Minister of Transport Herbert Hyland, in his second reading speech introducing the bill, said:
[T]he Government has reached the conclusion that the essential first step towards obtaining more satisfactory governmental control [over transport] must be to bring all statutes and administrative authorities concerned with these matters under one Minister. This has then led to the conclusion that an over-all administrative authority is necessary to advise and assist the Minister in developing progressive policies over transport as a whole. Transport is a vital factor in our economy and community life. The very growth of the modern economy has throughout been a question of transportation, so that to-day possibly the prime factor in world economy, as in the economy of any particular community, is the efficiency with which goods, materials and persons can be moved from place to place in accordance with economic demand.

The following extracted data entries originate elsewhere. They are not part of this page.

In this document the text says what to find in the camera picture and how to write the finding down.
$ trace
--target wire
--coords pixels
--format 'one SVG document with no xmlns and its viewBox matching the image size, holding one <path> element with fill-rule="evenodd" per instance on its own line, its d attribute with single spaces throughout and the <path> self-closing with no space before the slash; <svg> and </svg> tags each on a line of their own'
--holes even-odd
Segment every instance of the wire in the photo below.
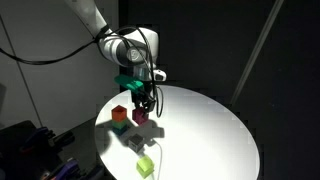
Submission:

The bill was passed and proclaimed as the Transport Act 1951. Hyland was knighted in 1952 on the recommendation of McDonald, largely due to his efforts in conceiving and establishing the Ministry.

The Ministry's responsibilities were consolidated by the Ministry of Transport Act 1958. The title of Co-ordinator was also later changed to that of Director of Transport.

Other transport agencies which reported to the Ministry over the following years included the Railway Construction Board, from the abolition of the Board of Land and Works in 1965; the Melbourne Underground Rail Loop Authority; and the West Gate Bridge Authority.

In 1981, the Ministry gained responsibility for traffic management and vehicle registration, which had previously been under the Ministry for Police and Emergency Services.

== Re-establishment and strengthening ==
The passage of the Transport Act 1983 resulted in significant changes to government transport organisations. All of the Ministry's authorities were abolished and reconstituted into four new agencies: the Metropolitan Transit Authority and State Transport Authority assumed responsibility for Melbourne and regional public transport services respectively; and the Road Traffic Authority and Road Construction Authority were placed in charge of road management and infrastructure. At the same time, the Ministry became the lead planning and coordinating agency, as well as the administrator of all transport-related property, and the name of its head was altered to Director-General.

In 1984, the Ministry began to brand itself and its programs as Victoria Transport, and, in May 1985, it moved to new headquarters at Transport House in Collins Street.

Another substantial change to the Ministry's functions occurred in 1989 when the MTA and STA were merged into the Public Transport Corporation, and the RCA and RTA were merged into the Roads Corporation. The merged authorities reported directly to the Director-General of Transport instead of to the Minister, strengthening the role of the Ministry in coordinating their functions.

== Kennett government changes ==
After the election of a government led by Premier Jeff Kennett at the 1992 state election, the Ministry was renamed the Department of Transport. It also assumed responsibility for ports from the abolished Department of Manufacturing and Industry Development.

== Abolition ==
The Department was abolished in 1996 in further machinery of government changes following the re-election of the Kennett government. Its functions were absorbed by the newly created Department of Infrastructure. The changes took place at the same time as the government released its major transport strategy, intended to integrate land-use planning with transport functions.